UpDate – This post has attracted thousands of viewers sing I first wrote it and placed on our ARChive blog last November.  Here’s some new info about these lil’ cardboard wonders from Rainer E. Lotz – “Actually, those missionaries distributed the system areound the globe, from Patagonia to Zanskar and beyond, In all imaginable languages. Discs and cardboard reproducers could be manufactured with locally available material. I obtained a batch of several African languages in Capetown.”  +  “I still have four record & “cardtalk grammaphone” player combinations in Shangaan, Pedi, Venda andTswana (the others went in auction on one of our auction lists As well I have mimeographed instructions on how to use these creatures (“The Phonetic Trouble Shooter”), like, what to do when the sound is tinny or muffled…  And also three different illustrated printed folders from “Gospel Recordings”. They claimed to have produced 12 million records in 4000 languages for 170 countries. They also offered more “sophisticated” hand-wound “grammaphones”, and even hand-wound cassette players.

You Light Up My Life

January 19, 2013

It’s festival Time in India. I was in Varanasi (Benares) during Durga Puja and took a breakneck bicycle rickshaw drive trough the streets – highly recommended in a city offering hash and opium on every corner.

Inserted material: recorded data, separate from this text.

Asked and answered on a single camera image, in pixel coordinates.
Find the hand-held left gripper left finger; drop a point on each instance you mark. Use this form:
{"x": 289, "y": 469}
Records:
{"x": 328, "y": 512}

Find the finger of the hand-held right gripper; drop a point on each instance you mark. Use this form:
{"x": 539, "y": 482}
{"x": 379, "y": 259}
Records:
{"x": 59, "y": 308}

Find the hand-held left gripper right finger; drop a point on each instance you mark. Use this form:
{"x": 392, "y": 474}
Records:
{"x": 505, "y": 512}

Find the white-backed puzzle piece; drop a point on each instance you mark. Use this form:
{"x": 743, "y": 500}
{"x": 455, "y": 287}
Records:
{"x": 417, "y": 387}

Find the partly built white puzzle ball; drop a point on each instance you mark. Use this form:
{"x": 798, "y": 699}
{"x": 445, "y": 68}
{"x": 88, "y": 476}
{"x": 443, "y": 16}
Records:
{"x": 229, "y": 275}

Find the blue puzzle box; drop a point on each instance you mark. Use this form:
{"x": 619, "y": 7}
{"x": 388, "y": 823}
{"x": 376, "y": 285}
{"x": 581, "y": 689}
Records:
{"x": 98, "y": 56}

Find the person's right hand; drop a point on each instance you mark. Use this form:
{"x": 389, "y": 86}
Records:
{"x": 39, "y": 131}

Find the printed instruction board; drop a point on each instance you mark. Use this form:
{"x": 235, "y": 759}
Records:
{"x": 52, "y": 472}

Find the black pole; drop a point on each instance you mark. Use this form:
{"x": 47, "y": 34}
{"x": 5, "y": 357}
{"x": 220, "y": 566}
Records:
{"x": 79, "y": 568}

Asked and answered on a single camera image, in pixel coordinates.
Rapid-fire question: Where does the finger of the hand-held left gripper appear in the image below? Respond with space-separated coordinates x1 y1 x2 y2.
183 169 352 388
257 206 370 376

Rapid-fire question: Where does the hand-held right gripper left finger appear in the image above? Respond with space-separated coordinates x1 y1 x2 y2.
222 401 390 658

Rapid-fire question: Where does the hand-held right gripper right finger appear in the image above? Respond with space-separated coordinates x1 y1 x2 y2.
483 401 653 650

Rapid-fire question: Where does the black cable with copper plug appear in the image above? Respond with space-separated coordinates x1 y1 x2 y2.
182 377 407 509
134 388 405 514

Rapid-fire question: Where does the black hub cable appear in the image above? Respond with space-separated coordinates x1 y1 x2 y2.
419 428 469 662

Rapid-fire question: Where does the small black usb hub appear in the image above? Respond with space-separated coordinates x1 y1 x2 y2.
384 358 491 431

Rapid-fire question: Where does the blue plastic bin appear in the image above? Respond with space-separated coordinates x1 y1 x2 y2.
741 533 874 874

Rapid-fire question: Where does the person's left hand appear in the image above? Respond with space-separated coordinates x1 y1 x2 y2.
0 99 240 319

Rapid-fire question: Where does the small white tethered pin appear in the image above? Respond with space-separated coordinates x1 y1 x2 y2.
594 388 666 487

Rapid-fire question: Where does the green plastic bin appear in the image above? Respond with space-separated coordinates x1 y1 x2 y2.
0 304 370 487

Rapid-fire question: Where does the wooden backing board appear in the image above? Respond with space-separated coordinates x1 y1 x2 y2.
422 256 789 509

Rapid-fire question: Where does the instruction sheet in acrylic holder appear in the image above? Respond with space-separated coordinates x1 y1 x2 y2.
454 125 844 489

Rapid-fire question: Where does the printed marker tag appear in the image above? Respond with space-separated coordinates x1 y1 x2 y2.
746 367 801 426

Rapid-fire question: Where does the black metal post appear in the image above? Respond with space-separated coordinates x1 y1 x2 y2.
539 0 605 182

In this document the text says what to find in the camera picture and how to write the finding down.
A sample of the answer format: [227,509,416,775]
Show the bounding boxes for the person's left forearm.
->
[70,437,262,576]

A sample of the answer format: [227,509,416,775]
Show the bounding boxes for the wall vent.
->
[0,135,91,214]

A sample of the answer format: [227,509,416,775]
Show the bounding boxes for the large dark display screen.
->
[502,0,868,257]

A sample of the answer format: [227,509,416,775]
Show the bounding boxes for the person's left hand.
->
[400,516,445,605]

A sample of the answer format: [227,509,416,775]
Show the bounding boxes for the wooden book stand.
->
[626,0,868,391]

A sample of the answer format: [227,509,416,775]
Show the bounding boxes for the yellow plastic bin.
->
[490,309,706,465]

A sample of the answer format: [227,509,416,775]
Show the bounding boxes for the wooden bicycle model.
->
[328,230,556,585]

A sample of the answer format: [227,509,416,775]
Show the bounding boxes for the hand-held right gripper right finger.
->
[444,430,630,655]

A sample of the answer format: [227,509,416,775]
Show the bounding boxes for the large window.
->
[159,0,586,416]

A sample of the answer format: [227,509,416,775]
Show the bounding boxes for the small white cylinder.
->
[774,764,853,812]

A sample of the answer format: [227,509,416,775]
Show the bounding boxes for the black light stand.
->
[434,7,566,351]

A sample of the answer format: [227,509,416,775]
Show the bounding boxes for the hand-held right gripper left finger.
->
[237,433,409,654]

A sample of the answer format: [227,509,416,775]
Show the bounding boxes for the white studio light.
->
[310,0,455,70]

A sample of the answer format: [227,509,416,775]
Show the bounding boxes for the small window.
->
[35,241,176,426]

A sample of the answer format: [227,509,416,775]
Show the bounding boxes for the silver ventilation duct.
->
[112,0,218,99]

Festivals are pretty darn festive. Here’s a shot from “Outer Space” (you know, about 62 miles away) of India during Diwali, the Festival of Lights, from www.punjabiportal.com. May be fake; may not matter.

Why I’m A Bit Crabby…

January 18, 2013

Because of the storm it took 4 days to get out of Mumbai, India. After 8 hrs at the airport, only 42 hrs to get from Mumbai to Cleveland, and still not back in NYC yet. ARC is safe and dry, but no power. Fred is there now doing a job for Muscle Shoals by flashlight! We should be up and running on Monday. Thanks to all the great folks in India who helped me out. A big Halloween ‘boo’ to United Airlines who didn’t man their counter for three days in Mumbai and slashed, broke the handles + lock and stole a telephone from my bag on their flight between Houston and Cleveland.

What Storm???

January 17, 2013

Well it’s the storm that is keeping me in India – That’s what storm. So as no one from United Airlines has the slightest idea what to do to help, I’ll show you this sky related item: A beautiful specialty generic 45 sleeve that Angel in India had made to package their ‘ethnic’ releases. Very nice indeed I think. NOW, can I fly home?